Klasyczny klasyk jak to mówią Ci którzy tak mówią. Czyli kwietnik który się zapatrzył w stolik kawowy, a tak naprawdę jest jego miniaturką.
To tak jak z turem, który ma swoją miniaturkę, czyli córkę. Czy jakoś tak. Nie ogarniam.
Kwietnik ma wszelkie atrybuty stolika kawowego, tylko nie da się przy nim wypić kawy we trzy osoby, bo we dwie już bym się pokusił,
a w jedną na stówę da się.
Ma trzy chromowane nogi łączące się z sobą na dole i ma laminowany szary blat, taki jasno szary w delikatny wzór/kratkę. Taki w klimacie cerat na stolikach w szkolnej stołówce, albo barze mlecznym. Ma też czarną plastikową oblamówkę wokół blatu. Znaczy się się nie obije. I kogoś przechodzącego obok też.
Poza tym ma się też dobrze.
Laminat ma jeden niewątpliwy plus. Łatwo wszytko z niego się zmywa. Na laminacie drobne rysy użytkowe.

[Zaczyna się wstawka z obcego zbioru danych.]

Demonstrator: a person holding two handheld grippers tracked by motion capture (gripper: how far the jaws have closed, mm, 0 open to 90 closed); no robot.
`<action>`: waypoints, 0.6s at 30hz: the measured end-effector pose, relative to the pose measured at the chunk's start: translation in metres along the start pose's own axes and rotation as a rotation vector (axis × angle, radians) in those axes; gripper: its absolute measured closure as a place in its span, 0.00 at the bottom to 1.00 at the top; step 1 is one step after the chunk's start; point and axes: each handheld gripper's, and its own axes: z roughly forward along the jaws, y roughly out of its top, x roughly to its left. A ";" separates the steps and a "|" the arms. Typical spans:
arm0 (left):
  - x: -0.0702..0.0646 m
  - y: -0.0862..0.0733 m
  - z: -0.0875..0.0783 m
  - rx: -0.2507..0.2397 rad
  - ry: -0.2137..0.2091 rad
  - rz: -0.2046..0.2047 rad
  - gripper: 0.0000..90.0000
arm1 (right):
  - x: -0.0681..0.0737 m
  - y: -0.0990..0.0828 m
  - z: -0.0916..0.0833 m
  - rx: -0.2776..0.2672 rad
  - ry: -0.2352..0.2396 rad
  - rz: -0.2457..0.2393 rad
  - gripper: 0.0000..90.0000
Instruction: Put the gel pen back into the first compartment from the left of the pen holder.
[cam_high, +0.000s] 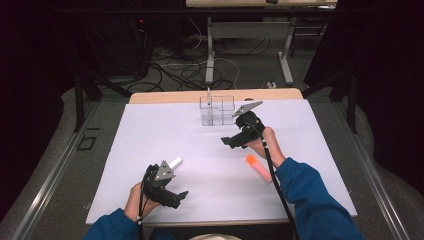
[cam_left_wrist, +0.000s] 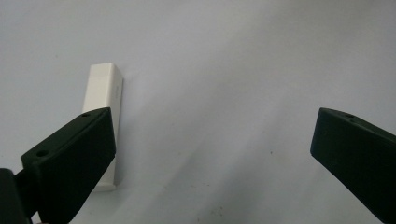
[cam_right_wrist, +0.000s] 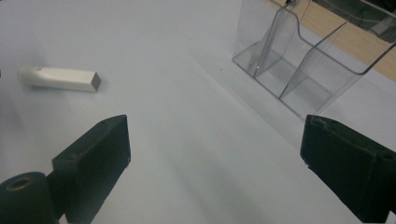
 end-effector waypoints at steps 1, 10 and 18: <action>0.000 0.000 0.000 0.001 0.001 0.000 0.00 | 0.001 -0.003 -0.001 0.008 0.005 -0.001 0.07; 0.000 0.000 0.000 0.002 0.001 0.000 0.00 | 0.009 -0.025 -0.012 0.047 0.012 -0.003 0.05; 0.000 0.000 0.000 -0.001 0.002 0.004 0.00 | 0.014 -0.044 -0.023 0.066 0.026 0.001 0.05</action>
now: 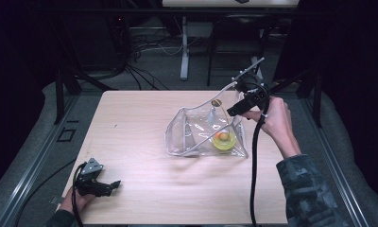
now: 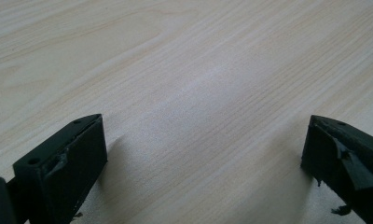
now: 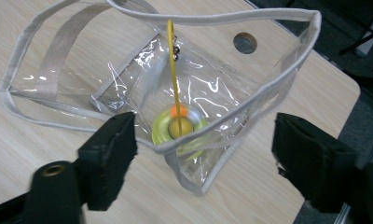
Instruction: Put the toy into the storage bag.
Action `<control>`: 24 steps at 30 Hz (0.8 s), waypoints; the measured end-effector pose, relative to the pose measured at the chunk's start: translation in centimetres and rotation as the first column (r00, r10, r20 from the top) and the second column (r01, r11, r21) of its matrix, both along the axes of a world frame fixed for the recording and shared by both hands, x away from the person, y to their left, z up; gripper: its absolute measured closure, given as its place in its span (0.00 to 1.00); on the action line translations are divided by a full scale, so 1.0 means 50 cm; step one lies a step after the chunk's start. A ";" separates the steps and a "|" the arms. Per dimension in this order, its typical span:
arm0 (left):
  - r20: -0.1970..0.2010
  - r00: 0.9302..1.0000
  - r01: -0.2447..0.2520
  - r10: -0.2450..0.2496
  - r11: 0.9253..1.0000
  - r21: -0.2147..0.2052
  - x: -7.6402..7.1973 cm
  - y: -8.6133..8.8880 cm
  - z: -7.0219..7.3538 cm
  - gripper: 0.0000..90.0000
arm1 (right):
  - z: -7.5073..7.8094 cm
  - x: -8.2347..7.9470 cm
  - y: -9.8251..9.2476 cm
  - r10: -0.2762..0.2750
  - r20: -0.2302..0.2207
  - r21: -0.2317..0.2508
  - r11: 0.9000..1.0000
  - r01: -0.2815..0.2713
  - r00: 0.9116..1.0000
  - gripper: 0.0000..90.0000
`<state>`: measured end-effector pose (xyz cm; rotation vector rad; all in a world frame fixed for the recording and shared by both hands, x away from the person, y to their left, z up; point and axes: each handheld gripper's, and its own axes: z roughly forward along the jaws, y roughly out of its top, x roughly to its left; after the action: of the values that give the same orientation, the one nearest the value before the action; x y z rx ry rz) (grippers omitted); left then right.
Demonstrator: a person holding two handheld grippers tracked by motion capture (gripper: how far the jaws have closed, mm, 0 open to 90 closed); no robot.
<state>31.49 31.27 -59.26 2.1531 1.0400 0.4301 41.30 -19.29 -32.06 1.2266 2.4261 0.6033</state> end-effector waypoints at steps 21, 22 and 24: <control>0.002 1.000 0.002 -0.002 1.000 0.005 0.000 0.001 0.000 0.00 | -0.070 -0.078 -0.124 -0.072 0.009 0.052 0.996 0.071 0.997 0.00; 0.002 1.000 0.002 -0.002 1.000 0.005 0.000 0.001 0.000 0.00 | -0.074 -0.080 -0.128 -0.075 0.008 0.052 0.996 0.075 0.997 0.00; 0.003 1.000 0.002 -0.002 1.000 0.004 0.000 0.000 0.000 0.00 | -0.087 -0.086 -0.140 -0.082 0.000 0.059 0.995 0.082 0.997 0.00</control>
<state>31.50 31.29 -59.26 2.1561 1.0367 0.4344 36.99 -26.29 -36.43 1.3410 2.3589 0.6558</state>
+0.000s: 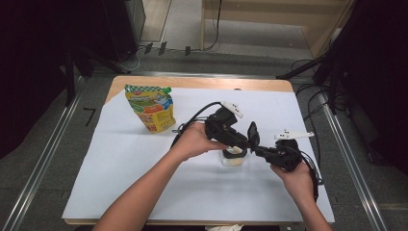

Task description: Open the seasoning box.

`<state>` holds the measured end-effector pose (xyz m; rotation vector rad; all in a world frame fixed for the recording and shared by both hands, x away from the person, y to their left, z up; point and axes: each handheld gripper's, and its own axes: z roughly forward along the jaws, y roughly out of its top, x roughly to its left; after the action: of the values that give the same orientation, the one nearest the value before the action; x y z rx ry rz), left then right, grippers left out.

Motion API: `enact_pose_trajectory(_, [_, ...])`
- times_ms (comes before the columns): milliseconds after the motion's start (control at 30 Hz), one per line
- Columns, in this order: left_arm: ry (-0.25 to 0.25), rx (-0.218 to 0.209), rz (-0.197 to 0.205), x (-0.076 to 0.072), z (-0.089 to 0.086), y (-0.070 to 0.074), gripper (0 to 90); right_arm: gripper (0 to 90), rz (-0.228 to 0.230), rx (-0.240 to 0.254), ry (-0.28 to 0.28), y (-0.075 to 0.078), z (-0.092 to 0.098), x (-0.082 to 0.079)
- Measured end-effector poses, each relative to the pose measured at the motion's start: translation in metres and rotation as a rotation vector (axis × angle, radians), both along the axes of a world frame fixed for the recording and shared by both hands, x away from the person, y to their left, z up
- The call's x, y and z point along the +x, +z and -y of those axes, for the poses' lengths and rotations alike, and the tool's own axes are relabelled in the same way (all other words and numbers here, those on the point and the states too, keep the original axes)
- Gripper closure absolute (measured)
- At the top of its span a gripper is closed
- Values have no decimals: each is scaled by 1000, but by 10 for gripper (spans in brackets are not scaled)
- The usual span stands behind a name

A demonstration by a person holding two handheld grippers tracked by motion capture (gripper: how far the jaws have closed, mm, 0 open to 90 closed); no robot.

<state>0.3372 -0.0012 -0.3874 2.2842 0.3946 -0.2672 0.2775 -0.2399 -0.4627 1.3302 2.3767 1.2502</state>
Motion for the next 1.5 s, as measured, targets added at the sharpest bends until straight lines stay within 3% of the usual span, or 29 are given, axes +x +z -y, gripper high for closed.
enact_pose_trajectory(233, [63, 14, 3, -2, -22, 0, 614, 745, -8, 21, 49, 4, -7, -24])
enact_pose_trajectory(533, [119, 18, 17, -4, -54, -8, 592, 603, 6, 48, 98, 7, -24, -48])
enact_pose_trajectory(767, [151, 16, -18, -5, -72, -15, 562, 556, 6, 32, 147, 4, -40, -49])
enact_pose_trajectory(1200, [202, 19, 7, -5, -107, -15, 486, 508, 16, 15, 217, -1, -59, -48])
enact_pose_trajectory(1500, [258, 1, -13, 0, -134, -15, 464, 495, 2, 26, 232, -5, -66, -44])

A i owszem.
W końcu to kwietnik vintage, więc coś mieć musi co świadczy o jego wieku.
Poza tym jest w dobrej formie. I zgrabny jest muszę dodać. A nogi też ma niezłe, trochę trącone zębem czasu, ale niewiele.
Jest stabilny, bo niski (zupełnie jak ja) i ma metalowe łączone z sobą nogi (ja nie mam) co jeszcze bardziej poprawia mu stabilność.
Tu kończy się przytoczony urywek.